Así y todo, Jenkins –con su nula experiencia en este tipo de producciones millonarias- se las ingenia para brindarnos unas geniales secuencias de súper acción (posta que dan ganas de pelar espada y escudo, y salir a la calle a pelearse con alguien). Tal vez abuse un poquito de ciertos recursos visuales, pero este es el estilo que decidió implementar y hay que respetarlo. La realizadora sabe como llevar el ritmo por más de dos horas de película sin decaer, mechar con humor, un poquito de romance que no molesta para nada y mucho, pero mucho sentimiento y carisma, cortesía de su protagonista.    

Las cosas se salen un poquito de control en el final, pero logra encausar cierta desprolijidad narrativa que, ante ojos menos analíticos, pasa tranquilamente desapercibida. Es más, olviden este detalle que, al igual que algunos efectos especiales, deslucen una historia casi perfecta; pero tengamos en cuenta que a pesar de la libertad creativa, Patty no contó con el mismo presupuesto astronómico que algunos de sus compañeros masculinos.

Pequeños detalles que no arruinan una gran experiencia cinematográfica con una genial puesta en escena, mucha diversidad bien entendida, personajes muy bien delineados (divina la Etta Candy de Lucy Davis, mucho más que una secretaria), villanos de temer y una historia aventurera llena de alma y corazón (aunque suene un tanto cursi), cortesía de una dupla (Gadot y Pine) hecha a la medida.


“Mujer Maravilla” cumple con todas las expectativas y muchísimo más.

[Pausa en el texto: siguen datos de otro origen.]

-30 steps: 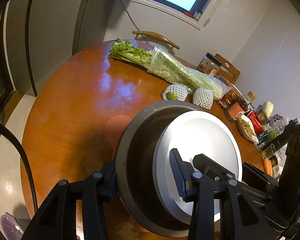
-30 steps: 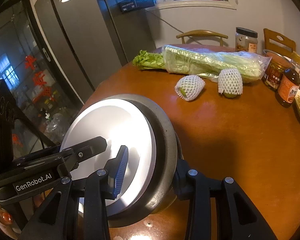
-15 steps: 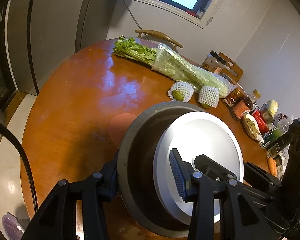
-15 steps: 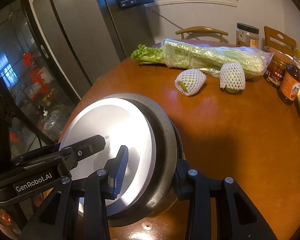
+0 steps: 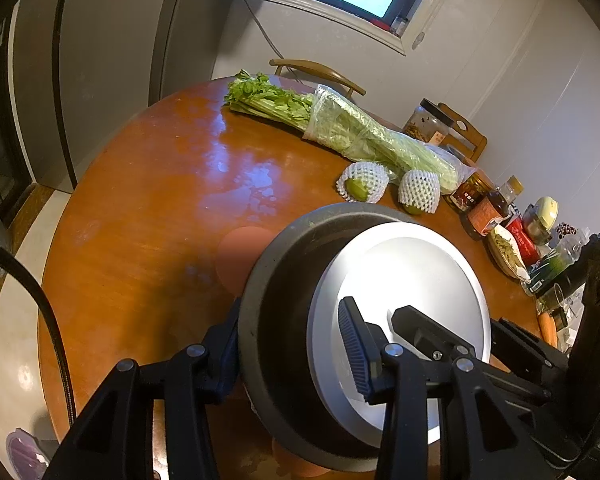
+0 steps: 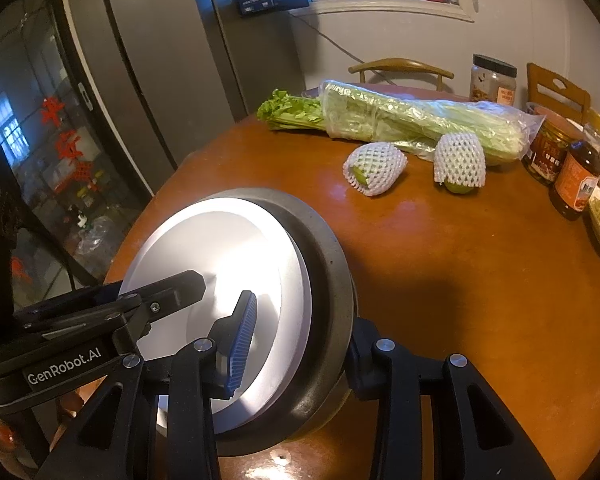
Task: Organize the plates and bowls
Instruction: 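Lower the steel bowl onto the steel pan atop the plate stack, then settle the steel bowl on the stack and open the left tool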
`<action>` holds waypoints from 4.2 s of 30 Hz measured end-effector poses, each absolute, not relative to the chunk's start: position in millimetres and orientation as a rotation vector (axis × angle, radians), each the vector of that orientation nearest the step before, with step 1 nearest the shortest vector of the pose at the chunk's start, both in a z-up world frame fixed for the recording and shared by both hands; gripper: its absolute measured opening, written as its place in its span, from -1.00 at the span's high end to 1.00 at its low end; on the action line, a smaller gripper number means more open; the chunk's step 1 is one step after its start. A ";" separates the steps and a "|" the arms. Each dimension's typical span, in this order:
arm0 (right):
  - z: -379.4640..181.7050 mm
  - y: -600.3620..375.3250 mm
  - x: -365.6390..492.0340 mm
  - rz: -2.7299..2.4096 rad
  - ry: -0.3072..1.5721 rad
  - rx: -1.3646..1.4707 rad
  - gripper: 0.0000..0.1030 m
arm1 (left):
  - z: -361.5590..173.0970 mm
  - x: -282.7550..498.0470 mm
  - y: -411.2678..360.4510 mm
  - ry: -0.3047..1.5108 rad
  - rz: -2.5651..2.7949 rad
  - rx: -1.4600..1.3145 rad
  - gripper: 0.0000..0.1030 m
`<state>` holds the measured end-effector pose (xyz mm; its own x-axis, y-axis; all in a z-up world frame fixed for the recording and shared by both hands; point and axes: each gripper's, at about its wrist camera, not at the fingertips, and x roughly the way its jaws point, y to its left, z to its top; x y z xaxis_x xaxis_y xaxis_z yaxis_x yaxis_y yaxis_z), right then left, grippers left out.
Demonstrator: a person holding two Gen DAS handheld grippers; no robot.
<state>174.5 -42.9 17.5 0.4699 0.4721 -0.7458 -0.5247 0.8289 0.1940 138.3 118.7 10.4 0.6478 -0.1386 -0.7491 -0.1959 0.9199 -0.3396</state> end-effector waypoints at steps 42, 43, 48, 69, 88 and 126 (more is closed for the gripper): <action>30.3 -42.3 163.9 0.565 0.826 -0.129 -0.10 | 23.5 125.6 126.8 0.826 0.065 -0.392 0.00; 31.7 -43.1 162.7 0.559 0.818 -0.133 -0.12 | 24.5 123.9 127.2 0.822 0.066 -0.392 -0.01; 39.5 -47.5 157.8 0.556 0.795 -0.123 -0.13 | 26.4 120.1 127.4 0.816 0.073 -0.387 -0.05; 39.1 -73.6 144.7 0.516 0.803 -0.078 -0.24 | 21.3 115.0 125.2 0.846 0.028 -0.432 -0.27; 21.5 -61.8 153.9 0.560 0.882 -0.046 -0.25 | -15.3 147.4 117.8 0.956 0.027 -0.402 -0.37; 13.9 -190.3 188.0 0.425 0.867 0.032 -0.25 | -4.6 203.2 -15.1 0.978 -0.075 -0.218 -0.39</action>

Llega cuando la industria más la necesita (y un público que quiere verse reflejado en cada uno de los géneros), demostrando que podemos disfrutar de héroes sin conflictos que le hacen honor a su esencia, y que no hay ningún inconveniente en que estos héroes anden por ahí en pollerita. La acción no es exclusiva de los hombres y Diana termina derribando esta barrera a puro puño, pero también con un mensaje (tal vez) un tanto ingenuo para los tiempos que corren, pero uno que necesitamos recordar cada vez que pensamos que la humanidad se está yendo al cuerno. Ojalá vengan muchas más.